Please return the records below exactly as they stand.

┌─ Listed records

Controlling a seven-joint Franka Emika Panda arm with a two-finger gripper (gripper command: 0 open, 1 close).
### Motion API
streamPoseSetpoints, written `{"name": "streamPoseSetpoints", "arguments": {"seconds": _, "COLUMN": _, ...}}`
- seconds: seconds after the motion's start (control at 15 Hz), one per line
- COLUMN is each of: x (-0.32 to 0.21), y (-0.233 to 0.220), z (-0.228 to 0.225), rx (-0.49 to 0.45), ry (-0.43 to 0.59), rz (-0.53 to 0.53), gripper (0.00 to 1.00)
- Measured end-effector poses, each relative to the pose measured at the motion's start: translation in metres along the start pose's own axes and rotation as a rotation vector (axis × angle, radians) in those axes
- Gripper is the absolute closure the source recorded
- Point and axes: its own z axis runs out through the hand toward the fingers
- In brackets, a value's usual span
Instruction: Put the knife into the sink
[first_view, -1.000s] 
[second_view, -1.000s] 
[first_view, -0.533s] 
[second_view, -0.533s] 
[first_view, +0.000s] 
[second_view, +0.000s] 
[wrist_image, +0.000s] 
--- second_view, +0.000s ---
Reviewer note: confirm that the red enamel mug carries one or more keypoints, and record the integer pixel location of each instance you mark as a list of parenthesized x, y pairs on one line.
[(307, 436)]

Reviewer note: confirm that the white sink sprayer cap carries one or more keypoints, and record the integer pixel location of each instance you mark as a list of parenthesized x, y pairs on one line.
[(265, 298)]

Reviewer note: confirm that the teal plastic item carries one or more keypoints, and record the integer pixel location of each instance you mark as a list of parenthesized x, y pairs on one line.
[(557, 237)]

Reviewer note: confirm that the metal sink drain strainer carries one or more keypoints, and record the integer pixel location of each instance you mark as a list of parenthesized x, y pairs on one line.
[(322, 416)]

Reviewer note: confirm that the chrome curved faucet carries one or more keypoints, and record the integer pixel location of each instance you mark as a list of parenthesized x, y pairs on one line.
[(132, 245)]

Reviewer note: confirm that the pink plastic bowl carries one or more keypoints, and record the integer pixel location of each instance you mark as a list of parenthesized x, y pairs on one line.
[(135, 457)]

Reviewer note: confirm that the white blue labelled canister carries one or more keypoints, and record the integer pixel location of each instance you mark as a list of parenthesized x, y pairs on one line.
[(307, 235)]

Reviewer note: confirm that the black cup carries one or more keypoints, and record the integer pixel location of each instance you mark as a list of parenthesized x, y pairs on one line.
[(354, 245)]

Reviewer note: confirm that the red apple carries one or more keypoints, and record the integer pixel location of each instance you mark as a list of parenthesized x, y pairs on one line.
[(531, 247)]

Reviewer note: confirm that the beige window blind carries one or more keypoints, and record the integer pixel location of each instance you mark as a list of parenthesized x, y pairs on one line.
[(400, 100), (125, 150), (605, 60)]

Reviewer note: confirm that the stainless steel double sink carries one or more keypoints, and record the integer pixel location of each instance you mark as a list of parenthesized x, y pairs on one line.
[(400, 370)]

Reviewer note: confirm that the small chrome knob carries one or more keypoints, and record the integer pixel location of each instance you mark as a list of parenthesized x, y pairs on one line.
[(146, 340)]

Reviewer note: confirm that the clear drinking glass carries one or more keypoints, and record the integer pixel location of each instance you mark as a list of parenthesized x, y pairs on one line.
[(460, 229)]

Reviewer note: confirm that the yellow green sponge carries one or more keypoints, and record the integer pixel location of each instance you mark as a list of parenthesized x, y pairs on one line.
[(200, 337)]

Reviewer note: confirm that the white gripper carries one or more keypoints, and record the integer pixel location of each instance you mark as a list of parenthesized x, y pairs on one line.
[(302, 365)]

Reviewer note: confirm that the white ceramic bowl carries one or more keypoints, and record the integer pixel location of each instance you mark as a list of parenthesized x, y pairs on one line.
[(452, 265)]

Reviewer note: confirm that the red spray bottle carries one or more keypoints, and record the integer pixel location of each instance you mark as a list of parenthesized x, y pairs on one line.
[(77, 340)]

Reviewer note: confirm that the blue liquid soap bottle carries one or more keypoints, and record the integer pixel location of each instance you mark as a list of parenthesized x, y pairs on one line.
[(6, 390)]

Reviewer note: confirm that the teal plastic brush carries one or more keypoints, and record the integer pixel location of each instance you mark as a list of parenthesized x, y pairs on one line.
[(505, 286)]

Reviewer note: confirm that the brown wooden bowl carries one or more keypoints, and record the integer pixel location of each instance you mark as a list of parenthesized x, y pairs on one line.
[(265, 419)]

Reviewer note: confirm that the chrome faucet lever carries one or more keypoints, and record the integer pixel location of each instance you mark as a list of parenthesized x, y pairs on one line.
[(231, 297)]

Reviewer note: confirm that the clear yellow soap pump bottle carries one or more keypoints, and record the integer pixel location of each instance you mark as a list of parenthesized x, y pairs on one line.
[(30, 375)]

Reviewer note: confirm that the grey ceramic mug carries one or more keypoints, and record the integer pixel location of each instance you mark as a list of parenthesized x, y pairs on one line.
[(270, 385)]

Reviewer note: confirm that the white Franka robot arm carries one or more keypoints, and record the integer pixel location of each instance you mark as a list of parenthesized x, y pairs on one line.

└─

Answer to this problem:
Controlling a seven-joint Franka Emika Panda arm with a two-finger gripper (gripper command: 0 open, 1 close).
### Motion API
streamPoseSetpoints, written `{"name": "streamPoseSetpoints", "arguments": {"seconds": _, "COLUMN": _, ...}}`
- seconds: seconds after the motion's start (control at 15 Hz), one per line
- COLUMN is each of: x (-0.32 to 0.21), y (-0.233 to 0.220), z (-0.228 to 0.225), rx (-0.49 to 0.45), ry (-0.43 to 0.59), rz (-0.53 to 0.53), gripper (0.00 to 1.00)
- Measured end-effector poses, each relative to the pose measured at the motion's start: translation in metres along the start pose's own axes and rotation as a rotation vector (axis × angle, radians) in those axes
- Gripper is the absolute closure the source recorded
- Point and axes: its own z axis runs out through the hand toward the fingers
- In brackets, a value's usual span
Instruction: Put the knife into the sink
[first_view, -1.000s] 
[second_view, -1.000s] 
[first_view, -0.533s] 
[second_view, -0.533s] 
[first_view, +0.000s] 
[second_view, +0.000s] 
[wrist_image, +0.000s] 
--- second_view, +0.000s ---
Reviewer note: confirm that the red enamel mug carries one or more keypoints, and record the integer pixel location of each instance you mark as a list of parenthesized x, y pairs on one line.
[(307, 436)]

Reviewer note: confirm that the white sink sprayer cap carries one or more keypoints, and record the integer pixel location of each instance you mark as a list of parenthesized x, y pairs on one line.
[(265, 298)]

Reviewer note: confirm that the teal plastic item carries one or more keypoints, and record the integer pixel location of each instance you mark as a list of parenthesized x, y pairs on one line.
[(557, 237)]

Reviewer note: confirm that the metal sink drain strainer carries one or more keypoints, and record the integer pixel location of each instance you mark as a list of parenthesized x, y pairs on one line.
[(322, 416)]

Reviewer note: confirm that the chrome curved faucet carries one or more keypoints, and record the integer pixel location of each instance you mark as a list of parenthesized x, y pairs on one line.
[(132, 245)]

Reviewer note: confirm that the pink plastic bowl carries one or more keypoints, and record the integer pixel location of each instance you mark as a list of parenthesized x, y pairs on one line.
[(135, 457)]

Reviewer note: confirm that the white blue labelled canister carries one or more keypoints, and record the integer pixel location of each instance you mark as a list of parenthesized x, y pairs on one line.
[(307, 235)]

Reviewer note: confirm that the black cup carries one or more keypoints, and record the integer pixel location of each instance you mark as a list of parenthesized x, y pairs on one line.
[(354, 245)]

Reviewer note: confirm that the red apple carries one or more keypoints, and record the integer pixel location of each instance you mark as a list of parenthesized x, y pairs on one line.
[(531, 247)]

Reviewer note: confirm that the beige window blind carries one or more keypoints, and record the integer pixel location of each instance you mark as a list of parenthesized x, y pairs on one line.
[(400, 100), (125, 150), (605, 60)]

Reviewer note: confirm that the stainless steel double sink carries one or more keypoints, and record the integer pixel location of each instance you mark as a list of parenthesized x, y pairs on one line.
[(400, 370)]

Reviewer note: confirm that the small chrome knob carries one or more keypoints, and record the integer pixel location of each instance you mark as a list of parenthesized x, y pairs on one line.
[(146, 340)]

Reviewer note: confirm that the clear drinking glass carries one or more keypoints, and record the integer pixel location of each instance you mark as a list of parenthesized x, y pairs on one line.
[(460, 229)]

Reviewer note: confirm that the yellow green sponge carries one or more keypoints, and record the integer pixel location of each instance you mark as a list of parenthesized x, y pairs on one line.
[(200, 337)]

Reviewer note: confirm that the white gripper carries one or more keypoints, and record the integer pixel location of each instance you mark as a list of parenthesized x, y pairs on one line.
[(302, 365)]

Reviewer note: confirm that the white ceramic bowl carries one or more keypoints, and record the integer pixel location of each instance you mark as a list of parenthesized x, y pairs on one line.
[(452, 265)]

Reviewer note: confirm that the red spray bottle carries one or more keypoints, and record the integer pixel location of each instance you mark as a list of parenthesized x, y pairs on one line.
[(77, 340)]

Reviewer note: confirm that the blue liquid soap bottle carries one or more keypoints, and record the integer pixel location of each instance you mark as a list of parenthesized x, y pairs on one line.
[(6, 390)]

Reviewer note: confirm that the teal plastic brush carries one or more keypoints, and record the integer pixel location of each instance you mark as a list of parenthesized x, y pairs on one line.
[(505, 286)]

Reviewer note: confirm that the brown wooden bowl carries one or more keypoints, and record the integer pixel location of each instance you mark as a list of parenthesized x, y pairs on one line.
[(265, 419)]

Reviewer note: confirm that the chrome faucet lever carries one or more keypoints, and record the integer pixel location of each instance you mark as a list of parenthesized x, y pairs on one line.
[(231, 297)]

Reviewer note: confirm that the clear yellow soap pump bottle carries one or more keypoints, and record the integer pixel location of each instance you mark as a list of parenthesized x, y pairs on one line.
[(30, 375)]

Reviewer note: confirm that the grey ceramic mug carries one or more keypoints, and record the integer pixel location of each instance you mark as a list of parenthesized x, y pairs on one line.
[(270, 385)]

Reviewer note: confirm that the white Franka robot arm carries one or more keypoints, and record the integer pixel location of each instance you mark as a list of parenthesized x, y pairs on one line.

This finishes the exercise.